Das Agro-Business macht Brasilien zu einem der größten Rohstofflieferanten der Welt, das ist wahr; aber die Monokulturen zum Beispiel von Soja nehmen den Kleinbauern alle Lebensräume, die Familien der Kleinbauern unserer Region bringt man damit um. So weit das Auge reicht, gibt es doch nur noch Soja.

Doch wie gesagt, im Falle der Indianer unserer Region, wo Pedro lebt, widersetzte sich die brasilianische Bundesregierung dem Gouverneur des Bundeslandes Mato Grosso, der Mehrheit der Politiker und Abgeordneten, die alle gegen die Freigabe der Ländereien stimmten. Sie blieb sich treu.

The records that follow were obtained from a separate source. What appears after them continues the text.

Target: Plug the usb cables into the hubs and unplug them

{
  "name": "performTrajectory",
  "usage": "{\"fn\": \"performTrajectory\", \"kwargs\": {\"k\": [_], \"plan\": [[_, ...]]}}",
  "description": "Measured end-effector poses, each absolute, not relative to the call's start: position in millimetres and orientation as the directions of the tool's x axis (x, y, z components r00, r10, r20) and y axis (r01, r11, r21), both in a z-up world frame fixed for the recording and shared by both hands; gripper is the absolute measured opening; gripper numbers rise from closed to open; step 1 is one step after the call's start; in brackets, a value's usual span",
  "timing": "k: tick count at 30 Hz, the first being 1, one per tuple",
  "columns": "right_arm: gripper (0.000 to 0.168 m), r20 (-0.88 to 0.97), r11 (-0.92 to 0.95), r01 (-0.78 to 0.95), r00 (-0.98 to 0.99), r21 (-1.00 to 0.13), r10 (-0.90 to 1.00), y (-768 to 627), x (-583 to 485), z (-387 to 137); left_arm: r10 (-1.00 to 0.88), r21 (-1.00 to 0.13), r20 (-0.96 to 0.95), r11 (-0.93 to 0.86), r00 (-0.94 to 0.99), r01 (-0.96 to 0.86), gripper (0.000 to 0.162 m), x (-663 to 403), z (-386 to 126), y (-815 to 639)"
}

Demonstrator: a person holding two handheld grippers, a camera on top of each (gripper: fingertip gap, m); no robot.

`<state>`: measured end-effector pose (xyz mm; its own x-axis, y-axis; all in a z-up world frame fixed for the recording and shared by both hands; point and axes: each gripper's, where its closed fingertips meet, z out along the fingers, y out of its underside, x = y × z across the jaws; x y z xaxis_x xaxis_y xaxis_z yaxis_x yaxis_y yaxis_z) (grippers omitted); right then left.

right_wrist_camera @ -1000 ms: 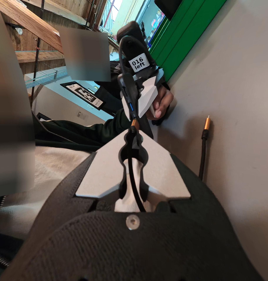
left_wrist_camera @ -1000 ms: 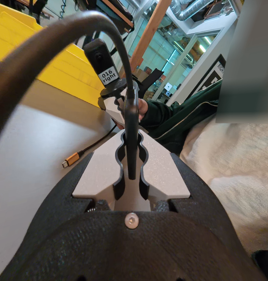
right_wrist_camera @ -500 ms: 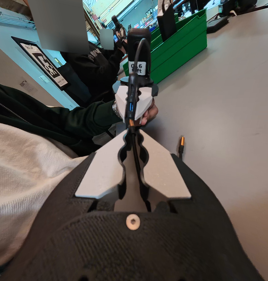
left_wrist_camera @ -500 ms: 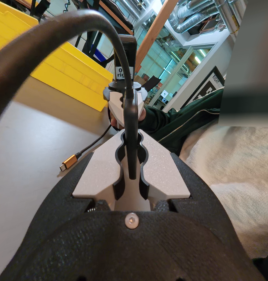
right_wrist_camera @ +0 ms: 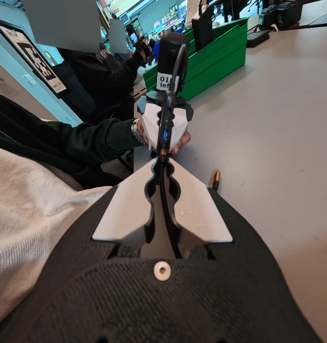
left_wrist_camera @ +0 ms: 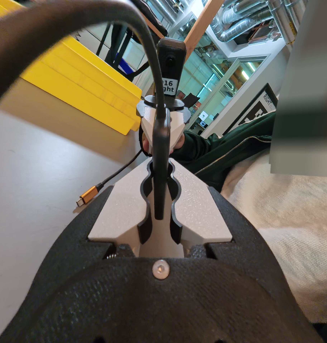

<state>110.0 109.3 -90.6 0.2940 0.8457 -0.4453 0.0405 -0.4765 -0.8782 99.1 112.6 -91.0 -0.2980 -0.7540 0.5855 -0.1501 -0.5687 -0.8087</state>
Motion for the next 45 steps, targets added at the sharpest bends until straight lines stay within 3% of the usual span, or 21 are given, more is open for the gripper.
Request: {"fn": "performTrajectory", "kwargs": {"k": [7,16,34,45], "plan": [[0.006,-0.560,-0.553,-0.104,0.260,-0.826,0.787,120,122,-79,-0.720,-0.767,0.640,-0.617,-0.268,-0.175,0.026,104,-97,116],[0.005,-0.621,-0.587,-0.206,0.220,-0.783,0.752,127,131,-71,-0.682,-0.733,0.680,-0.649,-0.270,-0.204,0.012,105,-100,115],[0.006,-0.680,-0.657,-0.175,0.186,-0.733,0.709,126,127,-84,-0.669,-0.730,0.678,-0.660,-0.304,-0.178,0.008,98,-95,121],[0.006,-0.624,-0.638,-0.032,0.257,-0.769,0.738,115,110,-105,-0.672,-0.719,0.681,-0.689,-0.291,-0.091,0.008,92,-88,134]]}}
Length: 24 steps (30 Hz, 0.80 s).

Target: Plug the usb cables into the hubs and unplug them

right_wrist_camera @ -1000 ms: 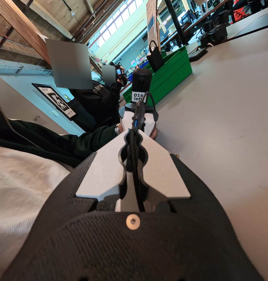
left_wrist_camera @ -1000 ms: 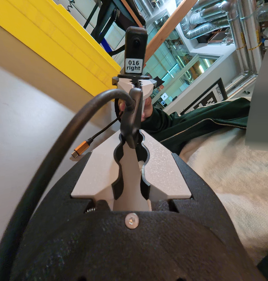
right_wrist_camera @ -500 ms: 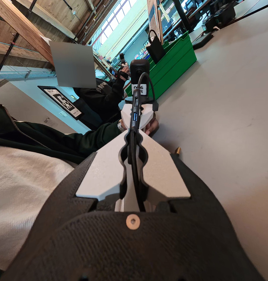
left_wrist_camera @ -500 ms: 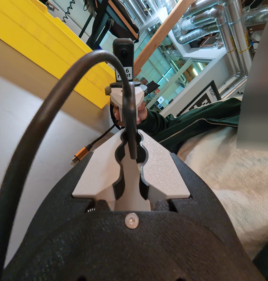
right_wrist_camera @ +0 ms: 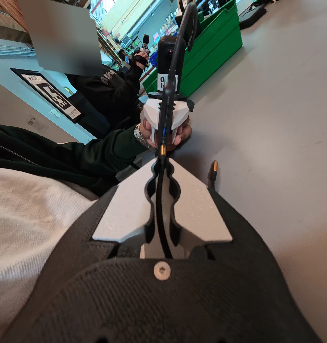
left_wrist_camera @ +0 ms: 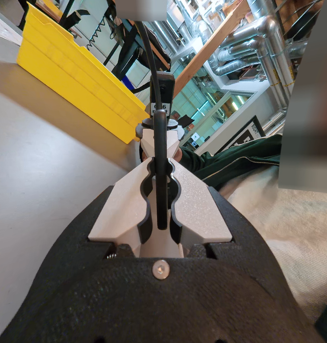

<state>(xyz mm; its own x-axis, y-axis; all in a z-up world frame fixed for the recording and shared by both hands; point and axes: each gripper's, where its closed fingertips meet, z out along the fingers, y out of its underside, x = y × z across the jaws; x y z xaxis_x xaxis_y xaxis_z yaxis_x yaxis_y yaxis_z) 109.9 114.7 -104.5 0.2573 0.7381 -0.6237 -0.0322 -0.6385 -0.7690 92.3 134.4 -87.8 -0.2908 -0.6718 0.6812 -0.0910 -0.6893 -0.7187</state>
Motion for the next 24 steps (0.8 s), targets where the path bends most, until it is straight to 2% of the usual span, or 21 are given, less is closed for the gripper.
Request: {"fn": "performTrajectory", "kwargs": {"k": [4,10,24], "plan": [[0.006,-0.609,-0.613,-0.084,0.281,-0.786,0.742,120,114,-95,-0.668,-0.713,0.685,-0.697,-0.292,-0.079,0.009,92,-87,135],[0.006,-0.663,-0.645,-0.161,0.259,-0.747,0.703,127,123,-91,-0.667,-0.713,0.699,-0.678,-0.257,-0.179,0.009,101,-100,123],[0.006,-0.684,-0.663,-0.168,0.203,-0.729,0.701,125,123,-91,-0.672,-0.722,0.691,-0.661,-0.267,-0.206,0.009,103,-101,117]]}}
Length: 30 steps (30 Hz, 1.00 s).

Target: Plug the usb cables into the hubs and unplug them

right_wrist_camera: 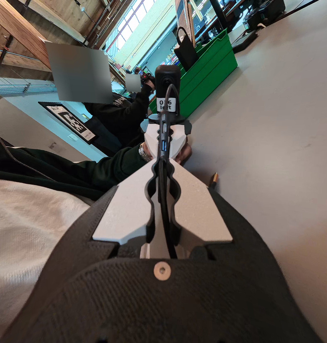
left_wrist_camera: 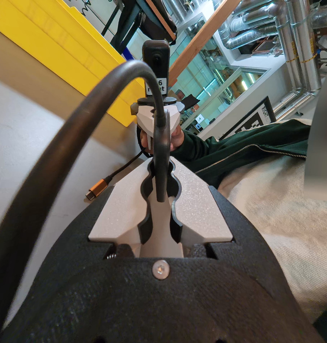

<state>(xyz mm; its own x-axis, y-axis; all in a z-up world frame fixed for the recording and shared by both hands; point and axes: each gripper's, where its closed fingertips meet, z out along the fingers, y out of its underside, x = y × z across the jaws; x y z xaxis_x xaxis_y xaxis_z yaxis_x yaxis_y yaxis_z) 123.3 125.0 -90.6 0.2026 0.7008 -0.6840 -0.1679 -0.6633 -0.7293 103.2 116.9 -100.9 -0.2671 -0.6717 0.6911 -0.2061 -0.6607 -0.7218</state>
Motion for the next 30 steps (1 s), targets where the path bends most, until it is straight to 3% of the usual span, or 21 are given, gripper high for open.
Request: {"fn": "performTrajectory", "kwargs": {"k": [4,7,10,30], "plan": [[0.006,-0.672,-0.652,-0.164,0.208,-0.740,0.710,126,126,-92,-0.679,-0.727,0.685,-0.658,-0.265,-0.194,0.010,104,-100,118],[0.016,-0.656,-0.641,-0.146,0.227,-0.754,0.720,127,126,-94,-0.676,-0.726,0.685,-0.662,-0.272,-0.184,0.010,102,-98,119],[0.006,-0.630,-0.623,-0.111,0.236,-0.774,0.740,123,123,-94,-0.676,-0.723,0.689,-0.664,-0.263,-0.188,0.009,103,-100,120],[0.006,-0.579,-0.590,-0.051,0.280,-0.806,0.766,118,114,-99,-0.684,-0.731,0.682,-0.652,-0.260,-0.202,0.008,105,-102,117]]}}
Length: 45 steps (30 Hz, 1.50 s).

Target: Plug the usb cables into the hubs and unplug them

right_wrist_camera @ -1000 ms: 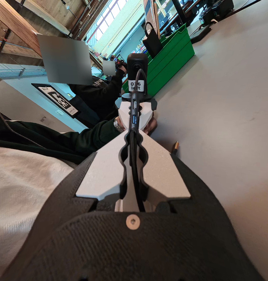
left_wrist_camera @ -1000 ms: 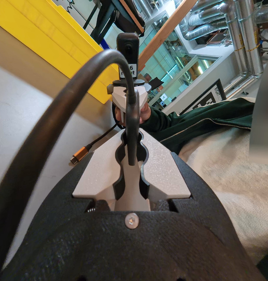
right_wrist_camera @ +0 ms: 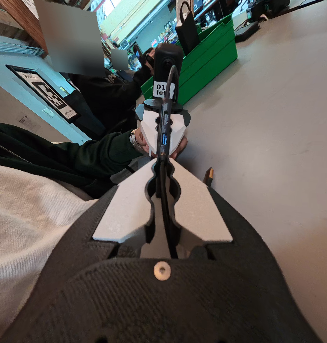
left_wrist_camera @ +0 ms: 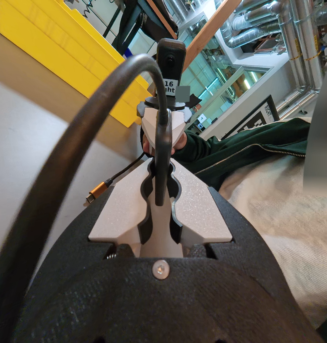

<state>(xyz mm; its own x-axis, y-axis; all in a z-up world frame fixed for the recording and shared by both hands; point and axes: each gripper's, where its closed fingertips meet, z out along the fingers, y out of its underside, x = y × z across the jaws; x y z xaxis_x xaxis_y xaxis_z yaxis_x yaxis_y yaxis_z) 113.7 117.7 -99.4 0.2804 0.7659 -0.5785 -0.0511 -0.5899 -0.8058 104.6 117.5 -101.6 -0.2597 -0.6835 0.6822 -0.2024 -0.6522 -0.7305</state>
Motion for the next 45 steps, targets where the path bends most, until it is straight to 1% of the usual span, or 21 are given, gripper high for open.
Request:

Fühlte Pedro sich verlassen vonseiten des Vatikan oder der spanischen Bischofskonferenz? Hatte er erwartet, dass man sich hinter ihn stellte, der Todesdrohungen erhält und aus seinem Haus fliehen muss?

José:
Nein, nichts dergleichen ließ Pedro sich anmerken. Die Brasilianische Bischofskonferenz (CNBB) stand hinter Pedro und bekundete ihre Solidarität auch in einem öffentlichen Schreiben. Und der derzeitige Generalsekretär besuchte verschiedene Male São Félix do Araguaia und machte sich für die Indianer stark.

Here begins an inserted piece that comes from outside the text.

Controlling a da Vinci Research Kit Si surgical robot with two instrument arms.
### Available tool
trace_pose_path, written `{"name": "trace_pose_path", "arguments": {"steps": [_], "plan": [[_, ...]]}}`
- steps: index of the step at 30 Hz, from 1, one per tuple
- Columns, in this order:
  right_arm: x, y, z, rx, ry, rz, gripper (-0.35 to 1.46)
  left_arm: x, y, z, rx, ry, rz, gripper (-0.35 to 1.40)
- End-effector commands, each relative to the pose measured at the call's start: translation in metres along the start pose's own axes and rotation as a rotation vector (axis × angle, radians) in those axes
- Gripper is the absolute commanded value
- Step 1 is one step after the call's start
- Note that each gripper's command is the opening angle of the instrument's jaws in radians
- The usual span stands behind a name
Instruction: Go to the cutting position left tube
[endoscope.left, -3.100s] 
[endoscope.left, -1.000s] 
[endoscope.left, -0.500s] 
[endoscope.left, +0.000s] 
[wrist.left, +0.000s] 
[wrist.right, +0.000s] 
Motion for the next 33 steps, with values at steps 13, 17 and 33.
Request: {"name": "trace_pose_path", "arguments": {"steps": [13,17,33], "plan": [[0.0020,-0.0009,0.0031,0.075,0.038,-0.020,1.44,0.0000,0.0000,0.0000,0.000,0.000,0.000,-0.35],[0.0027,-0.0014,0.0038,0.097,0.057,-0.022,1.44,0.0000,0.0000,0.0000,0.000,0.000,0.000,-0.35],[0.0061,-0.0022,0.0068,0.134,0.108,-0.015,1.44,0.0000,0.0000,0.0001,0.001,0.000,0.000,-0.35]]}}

Ich weiß nicht, wie Pedro über das Schweigen der spanischen Bischofskonferenz denkt. Er macht nie Kommentare über andere, was sie zu tun oder zu lassen haben usw. Solche Äußerungen hört man bei ihm nicht. Er hält sich selbst auch nicht für wichtig. Immer betont er, dass nicht er wichtig sei, sondern das Leben und die Lebenskämpfe der Menschen. Darum gehe es.